Pour Dominique Arel, titulaire de la Chaire d’études ukrainiennes à l’Université d’Ottawa, les craintes de la Pologne face au géant russe remontent à loin.

« La Pologne a une lourde histoire face à la Russie, qui deux fois a participé au démantèlement de son État », rappelle-t-il en faisant référence à une série d’annexions faites à la fin du XVIIIe siècle et aux attaques combinées de l’Allemagne et de l’URSS en septembre 1939 (début de la Seconde Guerre mondiale). « Elle se sent littéralement sur la ligne de front. »

Plaque tournante

Anessa Kimball, qui dirige aussi le Centre sur la sécurité internationale de l’Université Laval, rappelle que depuis l’invasion de l’Ukraine par la Russie, la Pologne est devenue la plaque tournante pour la remise d’armes occidentales à l’armée ukrainienne.

Plusieurs compagnies militaires y ont investi des sommes importantes. Plusieurs entreprises y font la réparation des tanks envoyés en Ukraine. Des équipes sont en formation pour apprendre à réparer tous les types de chars donnés par l’OTAN.

Anessa Kimball, professeure titulaire de science politique à l’Université Laval

Enfin, depuis 2014, année de l’occupation de la Crimée par la Russie, les États-Unis ont fortement augmenté leur présence en Pologne. « Cette présence a quadruplé, dit Mme Kimball. Les Américains ont maintenant une base permanente et près de 10 000 soldats. »

« La Pologne est un allié solide de l’OTAN depuis son adhésion à l’OTAN en 1999 et constitue un pilier de la sécurité du flanc oriental », lit-on d’ailleurs sur le site internet du département d’État américain.

Tout ça n’est pas sans énerver Vladimir Poutine. Plus tôt en août, lorsque la Pologne a annoncé le déploiement de quelque 2000 soldats à la frontière avec la Biélorussie, en réponse à la présence de mercenaires du groupe Wagner, le président russe a lancé une mise en garde et déclaré que la Russie mettrait « tous les moyens à sa disposition » pour défendre ce rare pays allié.
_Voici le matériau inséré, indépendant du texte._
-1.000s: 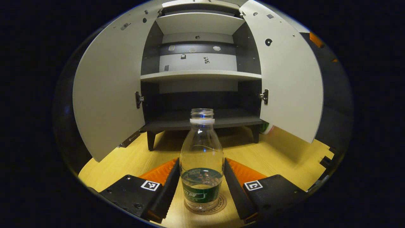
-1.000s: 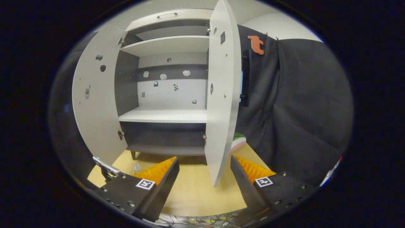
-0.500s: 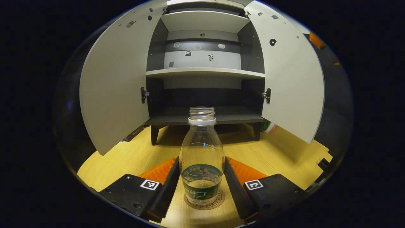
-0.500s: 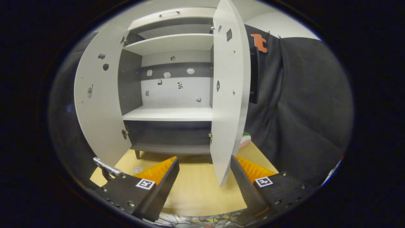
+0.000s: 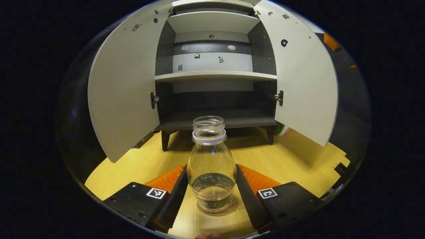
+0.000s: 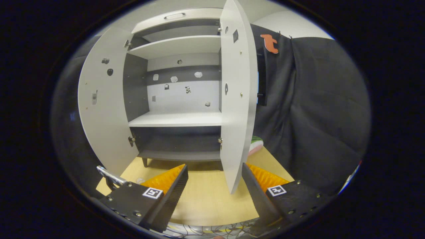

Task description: Grasp the bottle in the cabinet with the left hand and place it on the coaster, then close the right door with the right hand and the left door with the left hand.

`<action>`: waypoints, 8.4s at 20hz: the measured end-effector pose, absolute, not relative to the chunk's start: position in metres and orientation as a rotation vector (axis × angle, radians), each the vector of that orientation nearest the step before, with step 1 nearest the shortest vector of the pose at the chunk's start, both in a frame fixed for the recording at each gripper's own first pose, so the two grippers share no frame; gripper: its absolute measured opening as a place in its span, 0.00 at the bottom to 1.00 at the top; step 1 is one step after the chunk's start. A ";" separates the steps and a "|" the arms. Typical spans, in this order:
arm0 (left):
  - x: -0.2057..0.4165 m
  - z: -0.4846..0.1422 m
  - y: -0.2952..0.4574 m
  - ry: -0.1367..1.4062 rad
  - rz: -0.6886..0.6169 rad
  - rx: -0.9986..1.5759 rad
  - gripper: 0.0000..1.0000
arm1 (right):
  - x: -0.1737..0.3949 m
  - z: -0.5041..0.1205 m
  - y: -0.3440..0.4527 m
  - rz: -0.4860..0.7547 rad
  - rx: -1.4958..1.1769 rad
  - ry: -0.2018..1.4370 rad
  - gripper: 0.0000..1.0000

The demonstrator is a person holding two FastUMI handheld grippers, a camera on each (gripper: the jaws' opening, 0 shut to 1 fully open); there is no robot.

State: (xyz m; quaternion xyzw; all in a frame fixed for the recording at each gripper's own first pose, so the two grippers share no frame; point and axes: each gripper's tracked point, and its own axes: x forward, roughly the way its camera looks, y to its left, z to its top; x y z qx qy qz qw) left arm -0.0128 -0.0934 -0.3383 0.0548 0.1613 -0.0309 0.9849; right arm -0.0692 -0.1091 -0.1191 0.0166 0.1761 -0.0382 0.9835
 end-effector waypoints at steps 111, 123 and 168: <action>0.001 0.007 0.132 0.053 -0.016 -0.010 0.85 | 0.120 -0.031 0.017 0.083 -0.055 0.045 0.97; 0.013 0.005 0.062 0.058 -0.149 0.007 0.90 | 0.073 -0.053 0.002 0.111 -0.033 0.090 1.00; 0.143 -0.019 -0.089 0.059 -0.136 0.048 0.96 | 0.041 -0.036 -0.090 0.027 0.039 0.088 1.00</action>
Sources : OTAN, Statista, Le Figaro, France Inter, The Guardian

En savoir plus
  • Jour des Forces armées
    Chaque année en Pologne, le 15 août marque la victoire, en 1920, à la bataille de Varsovie, lorsque l’armée polonaise a repoussé l’ennemi russe dans sa tentative d’étendre le bolchévisme. L’évènement est aussi surnommé « Miracle de la Vistule ».
    SOURCE : GOUVERNEMENT DE LA POLOGNE
  • 29,1 milliards US
    Montant consacré par la Pologne à ses dépenses en matière de défense en 2023. Elle dépasse maintenant le Canada, dont le budget est de 28,95 milliards US.